I'll also have to face the question of who should be shutting down the database actor(s). Does the database actor shut itself down after sending the query result, or should the callee manage how many copies are alive. I haven't had to face the music on that type of question before.
10-11-2021 04:21 PM
Ah, good to know then!
So, cancelling operations can be done one of two ways. The first is to do it manually, and have any process periodically check to see if it needs to stop, then stop itself. For example, you could set up a Stop notifier, then at the beginning of each loop, run Wait on Notification with a timeout of 0. If there's a Stop notification there, it stops, otherwise it continues doing its thing. (There are a million ways to do this).

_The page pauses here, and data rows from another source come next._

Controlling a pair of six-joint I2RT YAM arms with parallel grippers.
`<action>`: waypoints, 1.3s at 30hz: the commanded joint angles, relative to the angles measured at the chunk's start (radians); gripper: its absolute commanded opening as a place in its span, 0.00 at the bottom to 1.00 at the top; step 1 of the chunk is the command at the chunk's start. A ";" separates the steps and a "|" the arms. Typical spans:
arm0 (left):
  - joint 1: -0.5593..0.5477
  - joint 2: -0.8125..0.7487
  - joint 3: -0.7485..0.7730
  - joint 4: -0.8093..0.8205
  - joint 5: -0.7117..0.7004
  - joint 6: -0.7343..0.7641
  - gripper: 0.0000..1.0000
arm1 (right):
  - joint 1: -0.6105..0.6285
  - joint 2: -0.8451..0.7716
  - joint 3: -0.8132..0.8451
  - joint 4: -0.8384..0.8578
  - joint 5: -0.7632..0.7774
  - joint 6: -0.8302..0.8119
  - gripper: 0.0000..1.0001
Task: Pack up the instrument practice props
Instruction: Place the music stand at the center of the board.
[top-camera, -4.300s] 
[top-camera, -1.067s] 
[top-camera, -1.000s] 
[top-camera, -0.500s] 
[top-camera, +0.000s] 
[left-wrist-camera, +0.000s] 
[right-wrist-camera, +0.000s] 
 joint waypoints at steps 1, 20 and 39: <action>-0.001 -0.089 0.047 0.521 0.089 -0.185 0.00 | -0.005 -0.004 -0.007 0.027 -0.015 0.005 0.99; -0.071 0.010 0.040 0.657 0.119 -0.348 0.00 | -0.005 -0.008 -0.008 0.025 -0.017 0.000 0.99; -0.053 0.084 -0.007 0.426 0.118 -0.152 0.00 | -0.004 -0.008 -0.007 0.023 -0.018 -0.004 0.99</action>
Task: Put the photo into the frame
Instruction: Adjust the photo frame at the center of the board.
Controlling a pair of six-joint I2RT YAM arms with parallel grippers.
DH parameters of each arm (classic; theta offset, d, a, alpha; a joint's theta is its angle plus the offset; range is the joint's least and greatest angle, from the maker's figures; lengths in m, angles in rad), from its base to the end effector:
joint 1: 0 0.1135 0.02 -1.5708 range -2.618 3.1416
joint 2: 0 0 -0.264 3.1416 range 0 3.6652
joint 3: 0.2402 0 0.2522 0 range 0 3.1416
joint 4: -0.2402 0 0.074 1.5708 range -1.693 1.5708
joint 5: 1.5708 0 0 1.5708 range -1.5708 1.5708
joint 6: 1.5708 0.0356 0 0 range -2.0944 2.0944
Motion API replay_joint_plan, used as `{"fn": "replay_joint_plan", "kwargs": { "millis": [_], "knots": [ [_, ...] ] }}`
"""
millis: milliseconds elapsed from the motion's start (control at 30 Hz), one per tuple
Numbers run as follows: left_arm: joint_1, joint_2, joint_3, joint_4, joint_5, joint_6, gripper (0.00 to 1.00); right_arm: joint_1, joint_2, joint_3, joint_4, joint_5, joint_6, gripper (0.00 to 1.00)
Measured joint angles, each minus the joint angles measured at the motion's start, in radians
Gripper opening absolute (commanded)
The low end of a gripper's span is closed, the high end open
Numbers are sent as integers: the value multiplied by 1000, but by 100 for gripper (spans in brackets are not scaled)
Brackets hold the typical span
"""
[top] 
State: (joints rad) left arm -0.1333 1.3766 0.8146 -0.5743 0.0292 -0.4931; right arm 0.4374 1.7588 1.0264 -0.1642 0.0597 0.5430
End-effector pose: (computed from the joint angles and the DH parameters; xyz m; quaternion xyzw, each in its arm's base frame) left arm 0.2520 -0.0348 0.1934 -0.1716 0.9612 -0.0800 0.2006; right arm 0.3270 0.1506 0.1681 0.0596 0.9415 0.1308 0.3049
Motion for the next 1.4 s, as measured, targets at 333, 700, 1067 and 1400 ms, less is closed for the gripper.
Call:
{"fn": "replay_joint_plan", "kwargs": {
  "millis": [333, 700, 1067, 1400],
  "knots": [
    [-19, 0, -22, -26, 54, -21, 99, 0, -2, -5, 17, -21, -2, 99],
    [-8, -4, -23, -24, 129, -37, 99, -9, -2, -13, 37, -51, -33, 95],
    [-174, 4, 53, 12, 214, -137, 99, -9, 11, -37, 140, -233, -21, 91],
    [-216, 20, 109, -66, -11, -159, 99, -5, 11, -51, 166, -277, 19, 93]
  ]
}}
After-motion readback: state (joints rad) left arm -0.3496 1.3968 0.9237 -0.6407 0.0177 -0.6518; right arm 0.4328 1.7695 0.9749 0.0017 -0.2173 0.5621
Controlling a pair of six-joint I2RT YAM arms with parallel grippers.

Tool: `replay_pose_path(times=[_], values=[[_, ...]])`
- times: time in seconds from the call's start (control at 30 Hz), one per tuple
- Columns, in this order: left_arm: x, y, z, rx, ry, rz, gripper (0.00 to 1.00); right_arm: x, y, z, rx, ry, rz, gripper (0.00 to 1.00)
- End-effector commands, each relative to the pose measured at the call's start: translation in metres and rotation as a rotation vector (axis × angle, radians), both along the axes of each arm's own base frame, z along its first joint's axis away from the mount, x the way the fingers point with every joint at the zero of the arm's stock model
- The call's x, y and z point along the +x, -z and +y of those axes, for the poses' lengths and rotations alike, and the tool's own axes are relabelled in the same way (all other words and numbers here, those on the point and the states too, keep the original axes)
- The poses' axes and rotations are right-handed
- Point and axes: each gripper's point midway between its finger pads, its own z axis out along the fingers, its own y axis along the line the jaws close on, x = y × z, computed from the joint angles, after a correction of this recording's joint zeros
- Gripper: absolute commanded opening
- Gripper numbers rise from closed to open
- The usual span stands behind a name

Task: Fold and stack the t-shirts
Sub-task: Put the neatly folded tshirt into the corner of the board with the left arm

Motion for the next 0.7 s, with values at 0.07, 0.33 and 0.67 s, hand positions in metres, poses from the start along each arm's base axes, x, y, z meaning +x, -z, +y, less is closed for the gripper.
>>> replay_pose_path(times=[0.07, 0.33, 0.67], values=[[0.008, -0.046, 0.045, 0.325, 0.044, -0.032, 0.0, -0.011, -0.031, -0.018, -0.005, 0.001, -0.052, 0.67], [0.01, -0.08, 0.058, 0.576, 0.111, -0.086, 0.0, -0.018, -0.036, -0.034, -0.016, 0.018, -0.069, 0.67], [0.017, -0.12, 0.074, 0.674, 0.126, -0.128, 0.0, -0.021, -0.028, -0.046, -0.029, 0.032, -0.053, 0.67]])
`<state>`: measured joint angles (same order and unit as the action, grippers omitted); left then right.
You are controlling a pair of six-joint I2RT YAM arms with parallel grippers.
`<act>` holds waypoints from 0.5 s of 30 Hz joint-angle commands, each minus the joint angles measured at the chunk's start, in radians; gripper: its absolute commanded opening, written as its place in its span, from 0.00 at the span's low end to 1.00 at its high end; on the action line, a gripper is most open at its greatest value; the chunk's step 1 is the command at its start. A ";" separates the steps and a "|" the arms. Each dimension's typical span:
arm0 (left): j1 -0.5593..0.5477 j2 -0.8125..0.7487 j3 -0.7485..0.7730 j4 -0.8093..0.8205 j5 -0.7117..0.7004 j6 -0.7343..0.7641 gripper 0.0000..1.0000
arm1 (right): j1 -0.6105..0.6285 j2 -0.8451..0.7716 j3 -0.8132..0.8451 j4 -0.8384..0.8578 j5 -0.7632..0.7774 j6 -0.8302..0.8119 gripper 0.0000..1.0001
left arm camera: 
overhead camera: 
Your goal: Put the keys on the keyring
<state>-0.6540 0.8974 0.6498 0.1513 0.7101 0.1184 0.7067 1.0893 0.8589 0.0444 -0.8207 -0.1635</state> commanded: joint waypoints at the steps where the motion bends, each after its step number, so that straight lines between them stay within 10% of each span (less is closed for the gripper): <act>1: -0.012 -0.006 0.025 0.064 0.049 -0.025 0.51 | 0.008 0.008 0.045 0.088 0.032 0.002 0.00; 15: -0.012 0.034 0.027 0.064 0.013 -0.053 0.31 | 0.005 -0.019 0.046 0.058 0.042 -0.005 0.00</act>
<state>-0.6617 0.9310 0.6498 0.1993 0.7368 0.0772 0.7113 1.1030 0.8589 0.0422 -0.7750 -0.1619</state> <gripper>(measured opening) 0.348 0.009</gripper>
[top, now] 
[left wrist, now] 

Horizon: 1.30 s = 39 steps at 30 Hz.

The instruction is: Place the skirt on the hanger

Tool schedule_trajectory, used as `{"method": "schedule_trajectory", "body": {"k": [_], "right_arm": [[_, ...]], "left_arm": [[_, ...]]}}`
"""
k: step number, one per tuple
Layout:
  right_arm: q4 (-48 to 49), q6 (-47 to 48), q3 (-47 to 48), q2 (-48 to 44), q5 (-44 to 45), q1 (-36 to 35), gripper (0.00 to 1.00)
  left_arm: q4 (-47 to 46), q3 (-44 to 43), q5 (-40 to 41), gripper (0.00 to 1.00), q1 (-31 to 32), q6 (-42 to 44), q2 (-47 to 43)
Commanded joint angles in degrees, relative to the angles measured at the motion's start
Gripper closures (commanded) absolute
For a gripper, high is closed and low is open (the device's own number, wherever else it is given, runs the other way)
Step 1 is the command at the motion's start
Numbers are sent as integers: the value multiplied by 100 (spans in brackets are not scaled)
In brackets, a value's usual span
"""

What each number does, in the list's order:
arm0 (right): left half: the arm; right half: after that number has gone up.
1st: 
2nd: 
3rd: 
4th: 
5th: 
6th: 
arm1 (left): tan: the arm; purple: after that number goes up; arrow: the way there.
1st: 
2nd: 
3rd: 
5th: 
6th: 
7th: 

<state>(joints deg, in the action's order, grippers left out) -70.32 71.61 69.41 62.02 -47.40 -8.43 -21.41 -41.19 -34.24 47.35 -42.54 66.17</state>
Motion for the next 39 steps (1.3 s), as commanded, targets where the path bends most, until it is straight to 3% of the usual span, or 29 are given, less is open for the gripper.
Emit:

Option two is the nuclear one- you simply abort the VI or process. You get a reference ahead of time, then if you need to stop it, you kill it. This is generally to be avoided since you will exit in an unknown state.
In your case, you're doing database calls. I assume each call takes some finite amount of time. If that's all your actor is doing, then I think I'd process each request within the message- as in, without a helper loop at all. If you add a helper loop, then you'll need some way to enqueue the database requests between the actor core and the helper loop, then you'll need to have a regular message send a Priority message to the helper loop (as in, enqueue at front of queue) to get the results right away. This sounds like more work than just letting the AF message queue handle that for you. Each message does one database query. If the user wants something now, send it as a priority message.
This will get you everything except for interrupting a current request. How long do these background requests take? Is it possible to just wait until the current one has finished? If not, you'll have to find a way to cancel the request. I don't do much with databases but basically your toolkit will need to let you cancel an active request, which might be a little hard to do.
Thus, we get to the last option, which you did mention- dual loops. You could do this one of two ways; either two helper loops, where one is the "fast" one and one is the "background" one, but you still need to implement internal queues, or you could just launch two actors and let AF handle the queues for you. Store one enqueuer as the "background" one and one as the "user" one. They can both open handles to the same database, assuming your toolkit supports it.
How long is each database request? How many user requests do you anticipate happening at once? Would two actors work? You can make them the exact same actor, just launched twice.